» Work to complete:
Repeat every record below exactly, omitting any pictures.

[Saved entries]
════════════════════

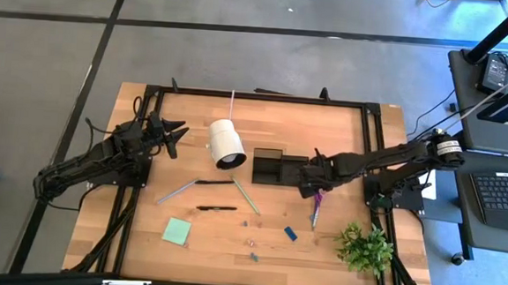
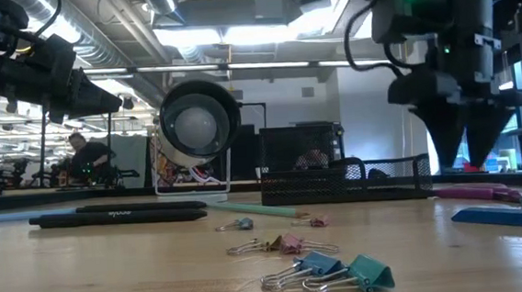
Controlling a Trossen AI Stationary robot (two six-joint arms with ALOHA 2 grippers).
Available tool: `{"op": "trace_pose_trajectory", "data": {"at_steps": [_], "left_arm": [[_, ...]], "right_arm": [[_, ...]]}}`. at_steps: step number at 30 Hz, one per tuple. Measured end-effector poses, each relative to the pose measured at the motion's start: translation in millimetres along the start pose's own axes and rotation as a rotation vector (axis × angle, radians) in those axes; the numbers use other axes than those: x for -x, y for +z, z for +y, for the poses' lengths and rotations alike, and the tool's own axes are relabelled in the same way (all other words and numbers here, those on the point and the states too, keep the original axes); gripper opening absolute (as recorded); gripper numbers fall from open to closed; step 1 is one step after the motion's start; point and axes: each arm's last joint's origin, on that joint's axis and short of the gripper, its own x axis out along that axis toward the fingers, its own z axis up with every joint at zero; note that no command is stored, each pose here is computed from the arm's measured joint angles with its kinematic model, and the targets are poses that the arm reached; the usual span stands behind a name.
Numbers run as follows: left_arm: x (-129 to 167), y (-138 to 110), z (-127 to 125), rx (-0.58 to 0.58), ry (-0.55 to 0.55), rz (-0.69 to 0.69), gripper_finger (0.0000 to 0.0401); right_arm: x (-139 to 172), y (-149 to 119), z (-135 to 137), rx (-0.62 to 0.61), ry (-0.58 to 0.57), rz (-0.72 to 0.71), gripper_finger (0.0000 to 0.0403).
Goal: Pick and place office supplies into organizer
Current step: Put the purple scissors into the black desk organizer
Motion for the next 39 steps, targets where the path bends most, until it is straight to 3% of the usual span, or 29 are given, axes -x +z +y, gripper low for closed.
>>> {"op": "trace_pose_trajectory", "data": {"at_steps": [25, 39], "left_arm": [[-0.5, -0.4, 0.0, -0.001, 0.001, 0.006, 0.0127], [-1.3, -1.1, 0.0, -0.003, 0.003, 0.018, 0.0127]], "right_arm": [[-32.2, -1.1, 5.1, -0.033, -0.069, 0.008, 0.0259], [-26.9, -0.1, 6.6, -0.037, -0.031, -0.001, 0.0259]]}}
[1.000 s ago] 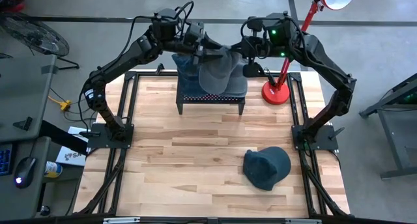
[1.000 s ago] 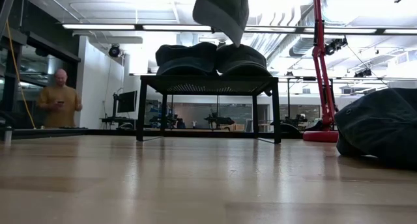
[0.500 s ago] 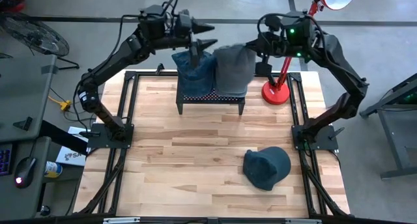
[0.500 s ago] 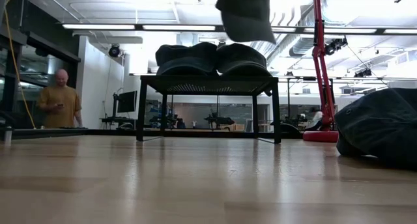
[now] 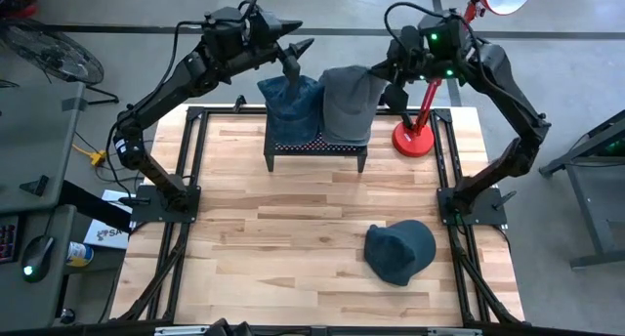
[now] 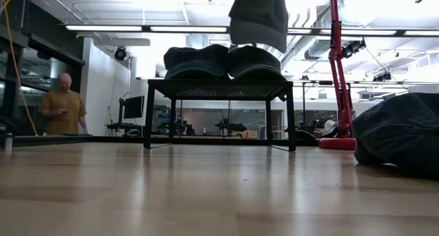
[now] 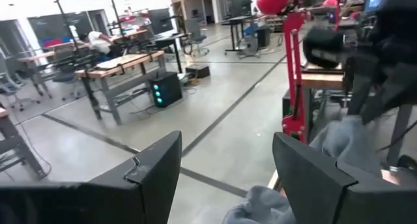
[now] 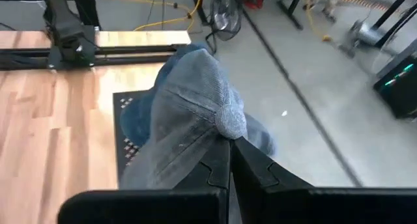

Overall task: Pick & Place hat
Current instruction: Stack the gray cap on the gray cap on the shelf

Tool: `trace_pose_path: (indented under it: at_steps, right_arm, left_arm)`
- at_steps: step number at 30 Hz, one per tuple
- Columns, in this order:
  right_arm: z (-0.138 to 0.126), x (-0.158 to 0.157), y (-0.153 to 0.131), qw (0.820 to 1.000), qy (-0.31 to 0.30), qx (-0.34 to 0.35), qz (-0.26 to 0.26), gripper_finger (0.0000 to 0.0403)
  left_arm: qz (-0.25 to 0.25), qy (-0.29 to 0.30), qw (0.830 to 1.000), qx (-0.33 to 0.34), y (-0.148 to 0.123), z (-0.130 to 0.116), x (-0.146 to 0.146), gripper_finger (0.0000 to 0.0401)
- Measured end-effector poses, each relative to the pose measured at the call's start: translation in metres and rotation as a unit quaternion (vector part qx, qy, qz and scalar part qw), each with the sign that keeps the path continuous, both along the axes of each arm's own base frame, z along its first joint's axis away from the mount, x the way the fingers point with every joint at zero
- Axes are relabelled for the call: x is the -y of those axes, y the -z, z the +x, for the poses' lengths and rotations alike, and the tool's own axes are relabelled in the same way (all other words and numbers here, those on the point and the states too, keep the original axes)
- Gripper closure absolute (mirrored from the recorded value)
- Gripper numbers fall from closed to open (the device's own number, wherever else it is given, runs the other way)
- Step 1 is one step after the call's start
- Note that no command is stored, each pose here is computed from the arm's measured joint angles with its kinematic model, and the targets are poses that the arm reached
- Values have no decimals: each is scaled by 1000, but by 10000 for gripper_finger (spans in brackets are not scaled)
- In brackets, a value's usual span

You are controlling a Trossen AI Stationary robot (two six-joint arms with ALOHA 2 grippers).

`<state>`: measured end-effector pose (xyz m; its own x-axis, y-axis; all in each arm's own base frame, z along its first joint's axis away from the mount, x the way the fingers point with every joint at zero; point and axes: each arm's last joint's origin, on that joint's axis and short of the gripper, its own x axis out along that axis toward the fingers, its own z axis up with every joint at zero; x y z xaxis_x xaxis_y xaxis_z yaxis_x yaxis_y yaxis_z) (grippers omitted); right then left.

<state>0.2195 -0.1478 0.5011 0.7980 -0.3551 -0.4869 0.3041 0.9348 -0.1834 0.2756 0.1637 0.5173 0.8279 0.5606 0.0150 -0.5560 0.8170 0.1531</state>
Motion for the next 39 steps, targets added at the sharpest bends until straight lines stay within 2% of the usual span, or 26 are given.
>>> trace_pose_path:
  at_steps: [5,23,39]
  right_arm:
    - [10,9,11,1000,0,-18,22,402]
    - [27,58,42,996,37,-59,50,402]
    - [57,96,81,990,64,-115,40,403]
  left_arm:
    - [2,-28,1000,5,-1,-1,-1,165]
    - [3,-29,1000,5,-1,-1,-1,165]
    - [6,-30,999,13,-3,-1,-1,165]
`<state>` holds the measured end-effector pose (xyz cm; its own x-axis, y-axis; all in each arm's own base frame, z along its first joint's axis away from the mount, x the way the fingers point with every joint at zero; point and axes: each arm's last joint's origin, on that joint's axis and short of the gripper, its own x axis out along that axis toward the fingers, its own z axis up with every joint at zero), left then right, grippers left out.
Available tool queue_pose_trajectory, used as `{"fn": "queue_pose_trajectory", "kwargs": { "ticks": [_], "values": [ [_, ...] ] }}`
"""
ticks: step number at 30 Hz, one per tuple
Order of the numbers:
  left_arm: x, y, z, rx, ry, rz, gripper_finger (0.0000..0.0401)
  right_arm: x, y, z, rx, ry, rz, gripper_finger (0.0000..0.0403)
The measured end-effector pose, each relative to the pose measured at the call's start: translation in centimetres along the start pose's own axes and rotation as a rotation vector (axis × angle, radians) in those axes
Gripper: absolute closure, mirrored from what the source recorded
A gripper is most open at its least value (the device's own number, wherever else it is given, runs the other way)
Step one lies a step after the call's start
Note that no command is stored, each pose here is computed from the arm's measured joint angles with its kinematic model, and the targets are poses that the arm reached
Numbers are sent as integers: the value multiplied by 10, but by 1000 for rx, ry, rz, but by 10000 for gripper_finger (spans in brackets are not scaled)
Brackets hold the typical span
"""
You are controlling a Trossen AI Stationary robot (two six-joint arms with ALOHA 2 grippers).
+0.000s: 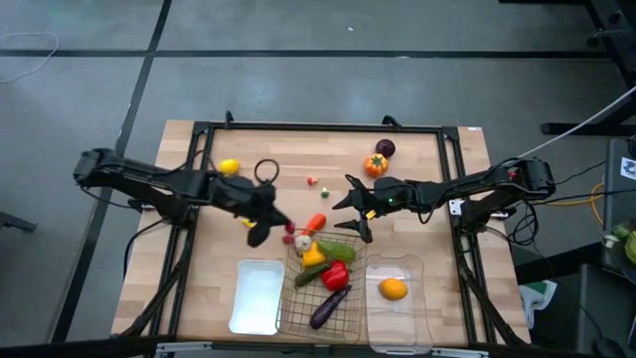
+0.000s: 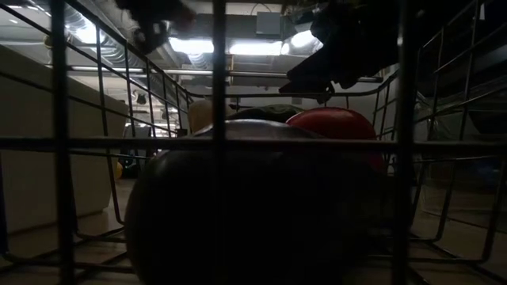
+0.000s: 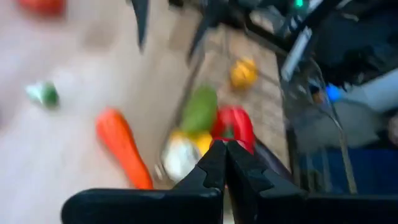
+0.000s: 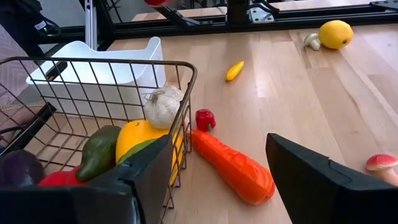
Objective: Sort produce into baskets
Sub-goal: Put the top small red bell pepper into the white bin
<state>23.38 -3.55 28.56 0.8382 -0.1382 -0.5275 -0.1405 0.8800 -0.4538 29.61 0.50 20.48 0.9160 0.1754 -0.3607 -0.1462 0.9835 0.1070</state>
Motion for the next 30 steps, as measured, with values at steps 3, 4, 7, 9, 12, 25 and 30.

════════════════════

» The completed task:
Controlling a Trossen AI Stationary robot (two six-joint arms with ALOHA 2 grippers).
Available tool: `{"op": "trace_pose_trajectory", "data": {"at_steps": [_], "left_arm": [[_, ...]], "right_arm": [[_, ...]]}}`. at_steps: step number at 30 Hz, one per tuple. Measured end-effector poses, each relative to the pose measured at the motion's start: translation in millimetres along the start pose's own axes and rotation as a rotation vector (axis × angle, radians) in those axes; the numbers use other axes than those: x for -x, y for +z, z for +y, for the poses' lengths and rotations alike, and the tool's own axes are relabelled in the same way (all other words and numbers here, those on the point and the states too, keep the original axes); gripper opening absolute (as recorded); gripper numbers fall from open to closed; step 1 is one step after the motion's start; point and axes: each arm's last joint's origin, on that joint's axis and short of the gripper, its own x axis out along that axis toward the fingers, its own z axis up with every joint at zero; note that no command is stored, each pose here is computed from the arm's measured joint angles with its kinematic model, and the targets are poses that the arm reached; the usual span stands behind a name.
Numbers run as follows: left_arm: x (-129 to 167), y (-138 to 110), z (-127 to 125), rx (-0.58 to 0.58), ry (-0.55 to 0.55), rz (-0.69 to 0.69), gripper_finger (0.0000 to 0.0401); right_arm: x (-139 to 172), y (-149 to 119), z (-135 to 137), rx (-0.62 to 0.61), ry (-0.58 to 0.57), rz (-0.72 to 0.71), gripper_finger (0.0000 to 0.0403).
Goal: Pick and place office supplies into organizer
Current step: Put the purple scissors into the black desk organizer
Motion for the next 39 steps, targets where the path bends most, until it is straight to 3% of the usual span, or 29 are given, axes -x +z +y, gripper low for closed.
>>> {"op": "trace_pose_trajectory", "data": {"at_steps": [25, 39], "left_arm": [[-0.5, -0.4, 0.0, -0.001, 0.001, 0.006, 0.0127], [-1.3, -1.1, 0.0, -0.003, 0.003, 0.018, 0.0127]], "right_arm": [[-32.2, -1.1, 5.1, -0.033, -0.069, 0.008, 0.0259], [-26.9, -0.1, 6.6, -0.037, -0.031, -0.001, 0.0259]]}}
[1.000 s ago] 
[1.000 s ago] 
[0.500 s ago] 
[0.500 s ago] 
[now] 
[now] 
[now] 
[now] 

Overall task: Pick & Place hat
Current instruction: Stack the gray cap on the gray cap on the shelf

Tool: `trace_pose_path: (indented under it: at_steps, right_arm, left_arm)`
- at_steps: step number at 30 Hz, one per tuple
- Columns, in this order:
  right_arm: z (-0.138 to 0.126), x (-0.158 to 0.157), y (-0.153 to 0.131), qw (0.820 to 1.000), qy (-0.31 to 0.30), qx (-0.34 to 0.35), qz (-0.26 to 0.26), gripper_finger (0.0000 to 0.0403)
  left_arm: qz (-0.25 to 0.25), qy (-0.29 to 0.30), qw (0.830 to 1.000), qx (-0.33 to 0.34), y (-0.148 to 0.123), z (-0.130 to 0.116), x (-0.146 to 0.146), gripper_finger (0.0000 to 0.0401)
- Measured end-effector poses, each relative to the pose measured at the call's start: translation in metres and rotation as a unit quaternion (vector part qx, qy, qz and scalar part qw), each with the sign that keeps the path continuous, both along the axes of each arm's own base frame, z along its first joint's axis away from the mount, x the way the fingers point with every joint at zero
- Axes are relabelled for the call: x is the -y of those axes, y the -z, z the +x, for the poses' lengths and rotations alike, and the tool's own axes are relabelled in the same way (all other words and numbers here, those on the point and the states too, keep the original axes)
- Gripper closure absolute (mirrored from the recorded value)
- Gripper numbers fall from closed to open (the device's own number, wherever else it is given, runs the other way)
- Step 1 is one step after the call's start
- Note that no command is stored, each pose here is computed from the arm's measured joint angles with its kinematic model, and the targets are poses that the arm reached
- Values have no decimals: each is scaled by 1000, but by 10000 for gripper_finger (spans in brackets are not scaled)
- In brackets, a value's usual span

You are controlling a Trossen AI Stationary robot (two six-joint arms with ALOHA 2 grippers).

`<state>`: measured end-effector pose (xyz m; its own x-axis, y-axis; all in each arm's own base frame, z along its first joint's axis away from the mount, x the way the fingers point with every joint at zero; point and axes: each arm's last joint's origin, on that joint's axis and short of the gripper, its own x axis out along that axis toward the fingers, its own z axis up with every joint at zero; x y z xaxis_x xaxis_y xaxis_z yaxis_x yaxis_y yaxis_z) (grippers omitted); right then left.

<state>0.2195 -0.1478 0.5011 0.7980 -0.3551 -0.4869 0.3041 0.9348 -0.1834 0.2756 0.1637 0.5173 0.8279 0.5606 0.0150 -0.5560 0.8170 0.1531</state>
Motion for the next 39 steps, targets added at the sharpest bends until straight lines stay within 2% of the usual span, or 26 are given.
>>> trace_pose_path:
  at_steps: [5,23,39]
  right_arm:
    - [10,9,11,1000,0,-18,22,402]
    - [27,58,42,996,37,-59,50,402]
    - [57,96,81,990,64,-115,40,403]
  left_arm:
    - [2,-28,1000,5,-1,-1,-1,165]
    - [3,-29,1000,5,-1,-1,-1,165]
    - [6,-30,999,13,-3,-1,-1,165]
`<state>` holds the measured end-effector pose (xyz cm; its own x-axis, y-axis; all in each arm's own base frame, z along its first joint's axis away from the mount, x the way the fingers point with every joint at zero; point and axes: each arm's last joint's origin, on that joint's axis and short of the gripper, its own x axis out along that axis toward the fingers, its own z axis up with every joint at zero), left then right, grippers left out.
Available tool queue_pose_trajectory, used as `{"fn": "queue_pose_trajectory", "kwargs": { "ticks": [_], "values": [ [_, ...] ] }}`
"""
ticks: step number at 30 Hz, one per tuple
Order of the numbers:
  left_arm: x, y, z, rx, ry, rz, gripper_finger (0.0000..0.0401)
  right_arm: x, y, z, rx, ry, rz, gripper_finger (0.0000..0.0403)
The measured end-effector pose, each relative to the pose measured at the call's start: translation in centimetres along the start pose's own axes and rotation as a rotation vector (axis × angle, radians) in those axes
Gripper: absolute closure, mirrored from what the source recorded
A gripper is most open at its least value (the device's own number, wherever else it is given, runs the other way)
Step one lies a step after the call's start
Note that no command is stored, each pose here is computed from the arm's measured joint angles with its kinematic model, and the targets are poses that the arm reached
Numbers are sent as integers: the value multiplied by 10, but by 1000 for rx, ry, rz, but by 10000 for gripper_finger (spans in brackets are not scaled)
Brackets hold the typical span
"""
You are controlling a Trossen AI Stationary robot (two six-joint arms with ALOHA 2 grippers).
+0.000s: 
+0.000s: 
+0.000s: 
+0.000s: 
Objective: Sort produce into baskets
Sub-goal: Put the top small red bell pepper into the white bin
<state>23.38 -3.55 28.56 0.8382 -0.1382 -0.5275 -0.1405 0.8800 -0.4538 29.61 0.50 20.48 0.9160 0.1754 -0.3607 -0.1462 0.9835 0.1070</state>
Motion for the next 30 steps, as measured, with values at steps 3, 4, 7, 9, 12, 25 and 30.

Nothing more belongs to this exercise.